Sustainability-linked finance refers to loans at a reduced interest rate provided that meaningful targets are set on a range of environmental, social and governance criteria. If the targets are not met, the borrower incurs an interest rate penalty. By integrating social and governance indicators, it has a broader scope than green finance, which tends to focus on climate action and environmental indicators.
Launched in 2017, the market has grown rapidly, with companies across all industry sectors under pressure from external and internal stakeholders to improve their green credentials.
Last year alone, more than $700 billion in sustainability-related loans and bonds were issued, according to figures from Bloomberg.
From a sustainability perspective, the global food system faces a contradiction.
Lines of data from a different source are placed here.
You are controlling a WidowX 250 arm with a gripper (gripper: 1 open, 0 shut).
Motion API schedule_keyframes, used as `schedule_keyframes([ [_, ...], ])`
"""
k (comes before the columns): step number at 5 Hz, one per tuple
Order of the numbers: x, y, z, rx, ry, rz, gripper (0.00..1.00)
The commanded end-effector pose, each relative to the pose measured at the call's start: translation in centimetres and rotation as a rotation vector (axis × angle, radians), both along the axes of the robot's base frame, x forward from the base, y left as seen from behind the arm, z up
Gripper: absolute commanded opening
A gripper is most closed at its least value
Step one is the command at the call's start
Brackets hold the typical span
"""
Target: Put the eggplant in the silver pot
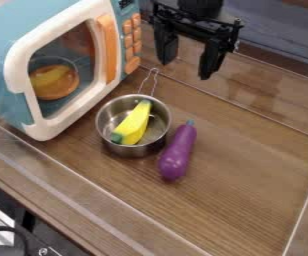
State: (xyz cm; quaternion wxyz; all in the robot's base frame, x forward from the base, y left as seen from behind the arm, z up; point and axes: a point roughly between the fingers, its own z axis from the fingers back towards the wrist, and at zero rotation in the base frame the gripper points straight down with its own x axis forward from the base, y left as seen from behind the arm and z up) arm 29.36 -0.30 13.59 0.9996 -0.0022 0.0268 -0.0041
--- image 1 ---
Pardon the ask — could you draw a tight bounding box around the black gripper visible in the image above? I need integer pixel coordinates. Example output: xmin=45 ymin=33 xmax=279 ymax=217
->
xmin=152 ymin=0 xmax=244 ymax=80

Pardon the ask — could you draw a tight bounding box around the purple toy eggplant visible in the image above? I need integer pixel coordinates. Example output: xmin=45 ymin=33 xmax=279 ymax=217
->
xmin=158 ymin=120 xmax=197 ymax=181

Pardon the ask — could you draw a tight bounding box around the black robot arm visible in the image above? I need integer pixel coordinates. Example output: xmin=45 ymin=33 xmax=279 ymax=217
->
xmin=150 ymin=0 xmax=244 ymax=80

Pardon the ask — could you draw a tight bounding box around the silver metal pot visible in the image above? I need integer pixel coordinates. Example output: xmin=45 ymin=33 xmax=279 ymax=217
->
xmin=96 ymin=68 xmax=172 ymax=158

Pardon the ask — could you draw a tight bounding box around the yellow green sponge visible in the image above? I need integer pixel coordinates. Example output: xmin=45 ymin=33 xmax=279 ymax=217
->
xmin=110 ymin=100 xmax=152 ymax=145

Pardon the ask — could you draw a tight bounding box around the blue toy microwave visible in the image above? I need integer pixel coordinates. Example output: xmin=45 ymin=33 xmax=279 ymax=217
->
xmin=0 ymin=0 xmax=141 ymax=141

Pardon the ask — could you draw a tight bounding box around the orange plate in microwave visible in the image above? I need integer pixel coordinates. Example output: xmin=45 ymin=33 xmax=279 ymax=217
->
xmin=30 ymin=64 xmax=80 ymax=100

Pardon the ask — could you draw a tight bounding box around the black cable lower left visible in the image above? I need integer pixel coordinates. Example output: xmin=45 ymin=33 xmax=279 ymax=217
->
xmin=0 ymin=225 xmax=30 ymax=256

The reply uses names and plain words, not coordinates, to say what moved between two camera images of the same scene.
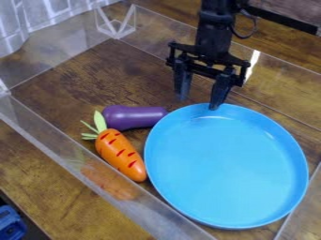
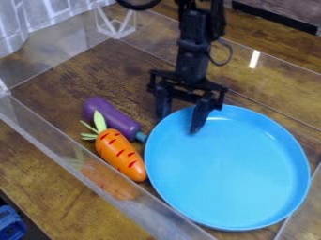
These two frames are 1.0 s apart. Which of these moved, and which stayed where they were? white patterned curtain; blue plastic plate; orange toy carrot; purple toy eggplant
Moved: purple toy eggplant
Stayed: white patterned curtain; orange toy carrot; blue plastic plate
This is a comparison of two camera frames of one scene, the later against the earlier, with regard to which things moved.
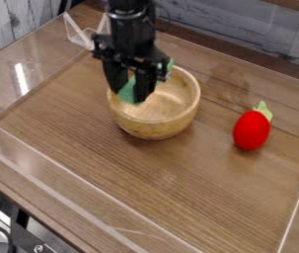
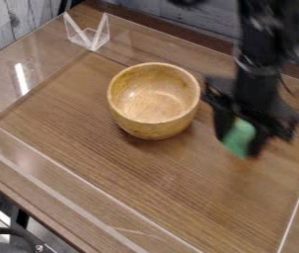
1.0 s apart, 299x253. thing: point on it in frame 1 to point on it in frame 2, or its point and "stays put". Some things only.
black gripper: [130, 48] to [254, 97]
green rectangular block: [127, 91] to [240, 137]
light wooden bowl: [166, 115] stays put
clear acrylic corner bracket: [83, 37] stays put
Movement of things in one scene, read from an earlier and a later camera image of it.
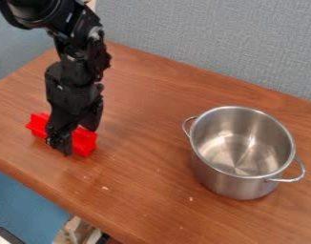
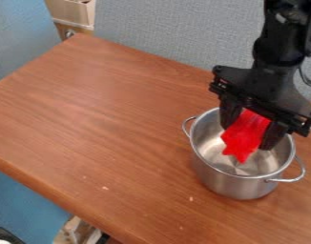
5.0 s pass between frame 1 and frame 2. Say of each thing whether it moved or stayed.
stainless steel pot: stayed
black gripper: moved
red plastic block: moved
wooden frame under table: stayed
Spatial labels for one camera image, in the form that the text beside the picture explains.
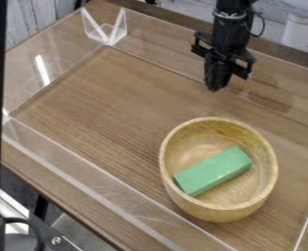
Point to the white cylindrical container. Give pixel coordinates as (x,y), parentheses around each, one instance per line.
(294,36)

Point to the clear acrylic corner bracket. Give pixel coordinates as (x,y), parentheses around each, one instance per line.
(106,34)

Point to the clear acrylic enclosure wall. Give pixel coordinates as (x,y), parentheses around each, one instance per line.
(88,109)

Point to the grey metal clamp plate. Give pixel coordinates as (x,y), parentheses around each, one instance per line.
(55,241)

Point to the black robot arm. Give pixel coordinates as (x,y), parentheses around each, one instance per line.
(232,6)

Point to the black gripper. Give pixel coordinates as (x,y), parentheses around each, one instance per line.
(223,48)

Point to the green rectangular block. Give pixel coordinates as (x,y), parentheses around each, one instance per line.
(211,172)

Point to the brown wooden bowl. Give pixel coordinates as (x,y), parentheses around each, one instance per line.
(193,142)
On the one hand, the industry provides jobs (especially jobs for young people) around the world, and with it the possibility of sustainable economic growth for emerging and developed economies. On the other hand, however, food production comes with an unavoidable contribution to global greenhouse gas emissions and environmental degradation.
With this in mind, the food production industry is increasingly turning to sustainability-related financing to lessen its impact on the planet. Last year, 12% of loans to the agribusiness sector were linked in some way to sustainability.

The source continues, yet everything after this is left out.